The nurse came and sat on the bed next to her. Then he reached across and took one of the hands that were folded in her lap.

‘What's this?' he said, unpeeling her fingers.

Bernard did not know what he meant.

‘Sister?' He held something up to her face, shrunken and brown.

‘Oh,' she said.

‘What have you been… is it…?' He peered more closely at the parched string but could not make anything of it. ‘You've got yourself a bit of old rope or something,' he said. ‘We'd better dispose of it, I think. It doesn't look, you know… in much of a good state. If you want something to
hold, for comfort, we can find you something, I'm sure.' He looked around. ‘Here,' he said, giving her something from the bedside table in exchange. ‘Here's your rosary. That'll be better.'

Bernard did not see where he put the old umbilical cord. But she did not take the rosary from him, letting it fall beside her on the cover. It was not what she wanted. He took her hand again. She thought he would want to check her pulse, or perhaps examine her nails or the warts that crawled down the side of her middle finger. But he just held her hand. She liked the warmth of it and would have kept him there if she could.

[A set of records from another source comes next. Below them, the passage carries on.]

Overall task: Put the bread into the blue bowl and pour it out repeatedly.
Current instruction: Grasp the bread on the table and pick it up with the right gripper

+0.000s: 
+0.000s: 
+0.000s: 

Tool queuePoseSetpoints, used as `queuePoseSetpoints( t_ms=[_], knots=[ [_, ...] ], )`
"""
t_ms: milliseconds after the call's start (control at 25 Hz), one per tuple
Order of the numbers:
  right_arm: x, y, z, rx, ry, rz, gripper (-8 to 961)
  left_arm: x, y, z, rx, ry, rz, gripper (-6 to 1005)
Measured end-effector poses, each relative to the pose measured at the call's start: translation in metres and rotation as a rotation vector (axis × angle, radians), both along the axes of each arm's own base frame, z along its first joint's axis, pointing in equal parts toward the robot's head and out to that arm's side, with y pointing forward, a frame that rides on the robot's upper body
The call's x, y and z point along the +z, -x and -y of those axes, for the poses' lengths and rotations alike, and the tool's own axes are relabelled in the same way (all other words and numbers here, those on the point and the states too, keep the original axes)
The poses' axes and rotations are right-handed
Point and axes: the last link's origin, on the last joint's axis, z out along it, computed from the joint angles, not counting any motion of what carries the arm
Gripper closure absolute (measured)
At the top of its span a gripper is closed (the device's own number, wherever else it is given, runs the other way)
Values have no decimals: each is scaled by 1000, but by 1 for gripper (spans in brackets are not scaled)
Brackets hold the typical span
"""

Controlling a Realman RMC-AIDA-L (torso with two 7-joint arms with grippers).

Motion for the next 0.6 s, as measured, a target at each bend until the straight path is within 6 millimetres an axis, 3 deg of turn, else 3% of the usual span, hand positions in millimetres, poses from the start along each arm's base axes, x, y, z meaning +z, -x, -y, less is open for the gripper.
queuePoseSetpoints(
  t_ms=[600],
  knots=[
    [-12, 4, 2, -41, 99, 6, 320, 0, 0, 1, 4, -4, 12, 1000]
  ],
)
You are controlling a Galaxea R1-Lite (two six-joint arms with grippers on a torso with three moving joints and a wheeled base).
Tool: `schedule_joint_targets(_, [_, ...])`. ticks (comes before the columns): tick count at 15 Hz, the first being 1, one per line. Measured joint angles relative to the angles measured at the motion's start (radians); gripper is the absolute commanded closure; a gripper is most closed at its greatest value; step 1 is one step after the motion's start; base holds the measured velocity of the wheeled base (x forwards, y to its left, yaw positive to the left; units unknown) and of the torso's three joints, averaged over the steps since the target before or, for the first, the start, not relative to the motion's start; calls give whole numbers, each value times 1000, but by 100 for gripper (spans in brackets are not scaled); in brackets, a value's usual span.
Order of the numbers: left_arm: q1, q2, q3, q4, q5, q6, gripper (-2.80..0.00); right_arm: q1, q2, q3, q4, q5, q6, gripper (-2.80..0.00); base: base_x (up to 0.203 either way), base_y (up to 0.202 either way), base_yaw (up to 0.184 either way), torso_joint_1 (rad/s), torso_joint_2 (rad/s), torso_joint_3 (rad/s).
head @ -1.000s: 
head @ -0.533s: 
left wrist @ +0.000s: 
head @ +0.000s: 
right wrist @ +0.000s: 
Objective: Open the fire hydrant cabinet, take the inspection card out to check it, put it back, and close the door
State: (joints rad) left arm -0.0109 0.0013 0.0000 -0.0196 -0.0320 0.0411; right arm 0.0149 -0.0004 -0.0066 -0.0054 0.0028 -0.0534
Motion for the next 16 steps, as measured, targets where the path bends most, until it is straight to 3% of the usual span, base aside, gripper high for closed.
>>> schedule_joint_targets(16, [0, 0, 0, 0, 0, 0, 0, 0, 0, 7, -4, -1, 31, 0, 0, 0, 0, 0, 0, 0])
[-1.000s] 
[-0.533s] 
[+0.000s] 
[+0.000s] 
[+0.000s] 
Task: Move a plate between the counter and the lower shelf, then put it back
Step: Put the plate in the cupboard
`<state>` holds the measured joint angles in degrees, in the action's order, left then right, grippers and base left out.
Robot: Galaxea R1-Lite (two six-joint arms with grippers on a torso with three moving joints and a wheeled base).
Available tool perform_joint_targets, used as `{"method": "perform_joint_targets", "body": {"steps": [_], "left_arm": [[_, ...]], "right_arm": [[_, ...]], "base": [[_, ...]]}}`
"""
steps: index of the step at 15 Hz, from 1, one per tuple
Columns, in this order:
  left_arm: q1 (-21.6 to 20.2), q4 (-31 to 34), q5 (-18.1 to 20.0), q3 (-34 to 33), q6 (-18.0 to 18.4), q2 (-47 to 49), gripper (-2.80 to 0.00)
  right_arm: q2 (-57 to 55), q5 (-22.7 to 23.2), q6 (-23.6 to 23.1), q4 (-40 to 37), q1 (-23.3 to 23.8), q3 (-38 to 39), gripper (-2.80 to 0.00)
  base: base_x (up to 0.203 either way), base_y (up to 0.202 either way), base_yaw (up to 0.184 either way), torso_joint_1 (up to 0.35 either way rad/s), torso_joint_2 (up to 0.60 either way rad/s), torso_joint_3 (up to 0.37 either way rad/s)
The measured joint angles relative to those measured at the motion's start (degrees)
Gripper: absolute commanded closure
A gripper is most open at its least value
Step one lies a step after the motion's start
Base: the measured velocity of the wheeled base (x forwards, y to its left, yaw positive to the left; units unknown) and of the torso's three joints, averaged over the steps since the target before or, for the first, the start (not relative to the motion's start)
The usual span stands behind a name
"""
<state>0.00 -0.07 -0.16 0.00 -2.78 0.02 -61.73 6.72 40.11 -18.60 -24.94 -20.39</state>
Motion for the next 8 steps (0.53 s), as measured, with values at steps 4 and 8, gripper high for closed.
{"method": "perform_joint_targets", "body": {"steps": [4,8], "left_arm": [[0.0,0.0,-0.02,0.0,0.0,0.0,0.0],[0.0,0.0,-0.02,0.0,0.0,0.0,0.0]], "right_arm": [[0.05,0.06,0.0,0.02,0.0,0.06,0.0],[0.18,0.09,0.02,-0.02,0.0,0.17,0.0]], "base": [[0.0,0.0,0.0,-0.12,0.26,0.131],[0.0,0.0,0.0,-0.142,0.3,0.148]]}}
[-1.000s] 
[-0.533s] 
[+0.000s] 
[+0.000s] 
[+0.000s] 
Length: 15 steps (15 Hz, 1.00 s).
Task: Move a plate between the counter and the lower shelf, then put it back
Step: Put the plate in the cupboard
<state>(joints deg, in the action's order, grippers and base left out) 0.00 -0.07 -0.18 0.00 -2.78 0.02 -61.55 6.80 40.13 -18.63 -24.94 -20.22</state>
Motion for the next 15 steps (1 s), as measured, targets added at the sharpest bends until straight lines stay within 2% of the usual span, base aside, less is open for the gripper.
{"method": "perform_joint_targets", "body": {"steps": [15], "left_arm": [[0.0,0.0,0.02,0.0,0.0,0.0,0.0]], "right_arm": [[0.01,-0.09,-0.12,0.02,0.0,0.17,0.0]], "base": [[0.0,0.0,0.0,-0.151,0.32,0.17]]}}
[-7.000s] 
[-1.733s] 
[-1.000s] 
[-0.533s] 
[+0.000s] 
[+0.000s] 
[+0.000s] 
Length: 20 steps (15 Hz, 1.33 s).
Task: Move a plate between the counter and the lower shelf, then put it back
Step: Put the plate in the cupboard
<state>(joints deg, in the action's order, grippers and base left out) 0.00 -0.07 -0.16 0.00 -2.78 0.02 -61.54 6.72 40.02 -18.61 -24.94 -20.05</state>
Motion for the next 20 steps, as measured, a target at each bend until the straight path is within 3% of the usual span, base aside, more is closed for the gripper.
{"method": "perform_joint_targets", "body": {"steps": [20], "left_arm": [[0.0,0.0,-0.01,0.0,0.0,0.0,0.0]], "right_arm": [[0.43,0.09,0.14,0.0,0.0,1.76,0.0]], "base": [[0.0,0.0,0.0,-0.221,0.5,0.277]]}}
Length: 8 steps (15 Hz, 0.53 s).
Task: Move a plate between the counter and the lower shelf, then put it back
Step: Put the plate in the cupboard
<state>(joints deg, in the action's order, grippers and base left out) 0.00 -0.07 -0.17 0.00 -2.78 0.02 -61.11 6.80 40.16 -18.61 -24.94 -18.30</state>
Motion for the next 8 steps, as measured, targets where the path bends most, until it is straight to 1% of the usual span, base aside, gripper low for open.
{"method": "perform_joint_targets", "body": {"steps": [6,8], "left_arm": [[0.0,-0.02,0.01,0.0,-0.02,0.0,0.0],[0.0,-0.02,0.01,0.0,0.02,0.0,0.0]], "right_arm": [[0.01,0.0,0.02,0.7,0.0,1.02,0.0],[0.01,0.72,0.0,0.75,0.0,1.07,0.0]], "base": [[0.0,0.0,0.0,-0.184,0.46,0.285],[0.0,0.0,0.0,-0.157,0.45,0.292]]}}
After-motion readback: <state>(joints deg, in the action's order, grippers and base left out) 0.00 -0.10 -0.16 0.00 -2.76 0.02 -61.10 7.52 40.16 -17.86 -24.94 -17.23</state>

The staff nurse held Bernard's hand for a few minutes and afterwards was brisk again.

‘You need to have some breakfast. As a favour – for me,' he said. ‘Please have something. I'll bring you something here. You needn't come down.'

Bernard was years away and only half-heard what he said. He wanted her to eat, she knew that. But her fast was bringing her closer to God, eliding the past, burnishing her memories until their colours sang, making them exhilaratingly real. She was trembling at the edge of the desert, believing, her trepidation mingled with hope, the expanse before her stretching away beyond sight. There was a journey ahead of her, a trial. But once she had crossed the wastelands, God would be on the other side waiting for her, speaking to her.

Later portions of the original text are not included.